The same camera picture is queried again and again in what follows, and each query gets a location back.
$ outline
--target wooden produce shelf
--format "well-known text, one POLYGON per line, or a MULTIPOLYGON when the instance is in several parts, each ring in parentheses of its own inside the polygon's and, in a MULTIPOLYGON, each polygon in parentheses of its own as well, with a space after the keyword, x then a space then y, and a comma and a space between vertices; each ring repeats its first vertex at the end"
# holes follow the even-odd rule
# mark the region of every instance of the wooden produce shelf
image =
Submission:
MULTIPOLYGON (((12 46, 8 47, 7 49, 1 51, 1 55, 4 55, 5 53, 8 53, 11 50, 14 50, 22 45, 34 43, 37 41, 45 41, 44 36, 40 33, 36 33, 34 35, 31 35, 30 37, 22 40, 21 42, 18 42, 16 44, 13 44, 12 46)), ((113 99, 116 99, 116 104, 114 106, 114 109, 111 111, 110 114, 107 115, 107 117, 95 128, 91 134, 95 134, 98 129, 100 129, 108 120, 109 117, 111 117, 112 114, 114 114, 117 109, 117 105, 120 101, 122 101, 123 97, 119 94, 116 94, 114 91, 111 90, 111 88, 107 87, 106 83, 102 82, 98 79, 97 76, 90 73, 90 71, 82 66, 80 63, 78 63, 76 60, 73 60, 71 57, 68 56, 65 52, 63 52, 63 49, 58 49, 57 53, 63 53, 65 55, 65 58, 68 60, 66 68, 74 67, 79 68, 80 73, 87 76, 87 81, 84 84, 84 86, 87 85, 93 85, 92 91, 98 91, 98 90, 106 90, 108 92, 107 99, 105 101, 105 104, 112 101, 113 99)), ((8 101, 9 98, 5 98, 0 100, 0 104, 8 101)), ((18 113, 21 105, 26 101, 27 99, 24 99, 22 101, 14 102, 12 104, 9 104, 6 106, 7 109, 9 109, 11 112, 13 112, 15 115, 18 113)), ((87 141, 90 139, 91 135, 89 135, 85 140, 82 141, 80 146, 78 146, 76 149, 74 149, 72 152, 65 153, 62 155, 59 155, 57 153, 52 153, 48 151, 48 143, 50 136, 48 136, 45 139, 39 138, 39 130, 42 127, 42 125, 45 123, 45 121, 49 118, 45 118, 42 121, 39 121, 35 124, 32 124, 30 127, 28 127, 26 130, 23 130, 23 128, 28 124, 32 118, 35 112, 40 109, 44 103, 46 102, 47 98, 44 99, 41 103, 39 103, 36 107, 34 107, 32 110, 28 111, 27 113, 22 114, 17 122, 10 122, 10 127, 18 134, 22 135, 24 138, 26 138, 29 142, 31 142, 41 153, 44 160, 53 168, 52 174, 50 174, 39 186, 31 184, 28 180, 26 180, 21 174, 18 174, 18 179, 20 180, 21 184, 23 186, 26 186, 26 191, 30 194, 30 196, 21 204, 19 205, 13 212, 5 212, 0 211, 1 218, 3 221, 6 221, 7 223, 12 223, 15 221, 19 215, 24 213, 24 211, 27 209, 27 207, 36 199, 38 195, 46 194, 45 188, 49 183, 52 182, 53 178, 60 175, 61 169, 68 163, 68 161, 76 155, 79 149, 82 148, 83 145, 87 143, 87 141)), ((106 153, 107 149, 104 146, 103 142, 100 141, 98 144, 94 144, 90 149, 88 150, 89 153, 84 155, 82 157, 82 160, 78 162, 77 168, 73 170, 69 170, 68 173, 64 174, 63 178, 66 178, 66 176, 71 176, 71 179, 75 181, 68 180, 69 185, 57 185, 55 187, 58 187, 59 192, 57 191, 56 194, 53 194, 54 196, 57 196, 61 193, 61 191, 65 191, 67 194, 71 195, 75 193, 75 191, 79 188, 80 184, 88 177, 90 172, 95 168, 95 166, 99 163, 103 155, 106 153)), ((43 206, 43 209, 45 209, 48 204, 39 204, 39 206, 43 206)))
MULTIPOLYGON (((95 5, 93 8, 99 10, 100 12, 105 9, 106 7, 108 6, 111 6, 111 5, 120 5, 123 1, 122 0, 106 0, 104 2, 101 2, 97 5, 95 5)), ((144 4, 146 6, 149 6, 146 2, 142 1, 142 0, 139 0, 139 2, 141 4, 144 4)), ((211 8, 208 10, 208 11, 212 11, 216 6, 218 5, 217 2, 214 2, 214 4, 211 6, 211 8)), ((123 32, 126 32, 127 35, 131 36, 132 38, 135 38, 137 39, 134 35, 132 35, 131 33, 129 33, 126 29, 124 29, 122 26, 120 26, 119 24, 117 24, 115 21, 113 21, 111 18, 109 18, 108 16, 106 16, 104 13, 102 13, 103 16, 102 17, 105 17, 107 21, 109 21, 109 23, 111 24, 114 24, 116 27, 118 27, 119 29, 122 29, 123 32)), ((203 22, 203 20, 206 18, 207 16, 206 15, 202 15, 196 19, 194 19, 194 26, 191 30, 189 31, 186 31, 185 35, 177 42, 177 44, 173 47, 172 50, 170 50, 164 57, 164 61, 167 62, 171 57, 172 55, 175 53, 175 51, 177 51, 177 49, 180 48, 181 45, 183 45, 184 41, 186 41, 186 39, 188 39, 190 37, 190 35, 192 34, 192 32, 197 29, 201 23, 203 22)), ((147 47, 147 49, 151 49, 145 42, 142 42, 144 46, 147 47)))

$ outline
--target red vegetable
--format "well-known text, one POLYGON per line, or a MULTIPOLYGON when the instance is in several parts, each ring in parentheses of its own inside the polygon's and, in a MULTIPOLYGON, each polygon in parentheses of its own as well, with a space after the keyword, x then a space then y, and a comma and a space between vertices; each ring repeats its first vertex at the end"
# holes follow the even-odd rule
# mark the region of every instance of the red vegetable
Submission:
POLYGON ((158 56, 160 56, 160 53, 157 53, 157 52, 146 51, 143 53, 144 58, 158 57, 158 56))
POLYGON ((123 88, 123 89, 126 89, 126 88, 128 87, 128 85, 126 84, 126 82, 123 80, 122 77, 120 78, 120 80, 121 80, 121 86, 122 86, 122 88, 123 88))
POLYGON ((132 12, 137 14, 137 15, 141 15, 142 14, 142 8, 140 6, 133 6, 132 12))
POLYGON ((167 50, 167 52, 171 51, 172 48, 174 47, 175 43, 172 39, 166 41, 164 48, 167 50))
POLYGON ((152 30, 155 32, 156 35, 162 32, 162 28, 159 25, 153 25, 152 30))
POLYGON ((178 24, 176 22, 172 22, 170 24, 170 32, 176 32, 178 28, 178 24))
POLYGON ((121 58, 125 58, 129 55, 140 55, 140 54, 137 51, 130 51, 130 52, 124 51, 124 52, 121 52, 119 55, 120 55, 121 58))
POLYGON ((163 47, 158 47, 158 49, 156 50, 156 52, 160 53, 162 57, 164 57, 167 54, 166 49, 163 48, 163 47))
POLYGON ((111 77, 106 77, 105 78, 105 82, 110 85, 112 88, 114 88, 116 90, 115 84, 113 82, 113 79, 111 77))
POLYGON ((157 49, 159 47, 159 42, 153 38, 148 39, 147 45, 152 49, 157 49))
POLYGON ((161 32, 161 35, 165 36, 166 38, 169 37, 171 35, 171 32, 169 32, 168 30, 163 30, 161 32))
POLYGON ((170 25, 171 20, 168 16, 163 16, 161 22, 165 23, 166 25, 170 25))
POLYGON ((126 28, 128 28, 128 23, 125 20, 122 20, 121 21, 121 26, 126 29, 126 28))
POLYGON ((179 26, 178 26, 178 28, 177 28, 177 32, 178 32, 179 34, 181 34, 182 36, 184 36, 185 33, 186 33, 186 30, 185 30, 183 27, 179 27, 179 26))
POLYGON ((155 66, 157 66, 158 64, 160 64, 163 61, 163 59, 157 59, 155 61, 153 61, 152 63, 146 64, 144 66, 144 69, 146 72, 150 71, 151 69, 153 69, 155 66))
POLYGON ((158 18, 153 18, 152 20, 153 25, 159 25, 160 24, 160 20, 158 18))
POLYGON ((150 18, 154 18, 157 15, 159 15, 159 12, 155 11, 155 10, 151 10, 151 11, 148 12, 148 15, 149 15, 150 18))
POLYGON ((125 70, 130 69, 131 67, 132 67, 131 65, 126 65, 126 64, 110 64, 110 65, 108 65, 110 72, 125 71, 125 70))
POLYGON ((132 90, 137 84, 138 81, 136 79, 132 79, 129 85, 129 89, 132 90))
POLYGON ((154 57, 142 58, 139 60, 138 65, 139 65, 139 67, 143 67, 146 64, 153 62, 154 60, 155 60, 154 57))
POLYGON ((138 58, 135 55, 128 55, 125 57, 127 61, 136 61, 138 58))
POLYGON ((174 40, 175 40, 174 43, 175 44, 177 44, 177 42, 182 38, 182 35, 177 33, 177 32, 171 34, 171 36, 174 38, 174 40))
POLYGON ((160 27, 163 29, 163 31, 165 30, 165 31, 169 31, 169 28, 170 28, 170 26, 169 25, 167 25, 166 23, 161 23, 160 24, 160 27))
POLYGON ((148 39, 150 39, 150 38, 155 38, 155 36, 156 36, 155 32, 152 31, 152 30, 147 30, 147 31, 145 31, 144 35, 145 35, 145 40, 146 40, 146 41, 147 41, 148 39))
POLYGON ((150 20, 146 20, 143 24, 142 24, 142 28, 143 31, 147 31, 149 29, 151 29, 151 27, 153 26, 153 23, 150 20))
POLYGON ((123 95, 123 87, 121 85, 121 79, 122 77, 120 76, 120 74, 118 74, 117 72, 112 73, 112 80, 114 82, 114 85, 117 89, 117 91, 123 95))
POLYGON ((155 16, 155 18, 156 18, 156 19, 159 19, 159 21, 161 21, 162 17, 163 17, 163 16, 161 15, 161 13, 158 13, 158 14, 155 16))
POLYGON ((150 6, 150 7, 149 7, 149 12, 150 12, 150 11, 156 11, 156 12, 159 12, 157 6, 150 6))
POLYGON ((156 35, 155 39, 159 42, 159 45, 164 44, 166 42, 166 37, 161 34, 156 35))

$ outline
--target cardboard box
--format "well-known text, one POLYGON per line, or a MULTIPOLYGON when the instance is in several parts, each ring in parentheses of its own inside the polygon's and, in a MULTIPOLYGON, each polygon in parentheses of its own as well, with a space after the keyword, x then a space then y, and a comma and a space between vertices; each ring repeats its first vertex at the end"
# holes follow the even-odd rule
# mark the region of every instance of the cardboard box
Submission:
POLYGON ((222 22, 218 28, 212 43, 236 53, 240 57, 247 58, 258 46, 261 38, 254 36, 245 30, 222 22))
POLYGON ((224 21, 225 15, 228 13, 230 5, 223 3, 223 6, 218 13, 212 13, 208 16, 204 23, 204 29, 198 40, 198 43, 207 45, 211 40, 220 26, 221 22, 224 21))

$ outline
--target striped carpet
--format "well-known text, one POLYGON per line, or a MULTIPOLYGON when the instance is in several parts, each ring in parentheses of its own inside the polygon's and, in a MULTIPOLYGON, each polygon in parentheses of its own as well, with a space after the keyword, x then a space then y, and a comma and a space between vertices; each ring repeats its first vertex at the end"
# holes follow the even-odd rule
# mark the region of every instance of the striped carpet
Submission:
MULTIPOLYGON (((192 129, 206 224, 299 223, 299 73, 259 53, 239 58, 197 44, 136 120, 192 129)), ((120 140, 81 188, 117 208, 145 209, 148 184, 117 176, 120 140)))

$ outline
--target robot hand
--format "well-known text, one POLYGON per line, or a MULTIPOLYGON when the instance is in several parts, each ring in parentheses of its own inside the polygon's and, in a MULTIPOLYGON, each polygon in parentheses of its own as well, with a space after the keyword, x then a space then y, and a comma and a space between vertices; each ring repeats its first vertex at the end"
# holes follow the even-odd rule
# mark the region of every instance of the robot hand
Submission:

● **EXERCISE BRIEF**
Transcribe only, please, the lines from the first line of the records through the line with "--target wooden produce shelf". Both of those lines are included.

● **ANSWER BOX**
The same camera picture is queried again and again in what follows, and each query gets a location back.
$ outline
--target wooden produce shelf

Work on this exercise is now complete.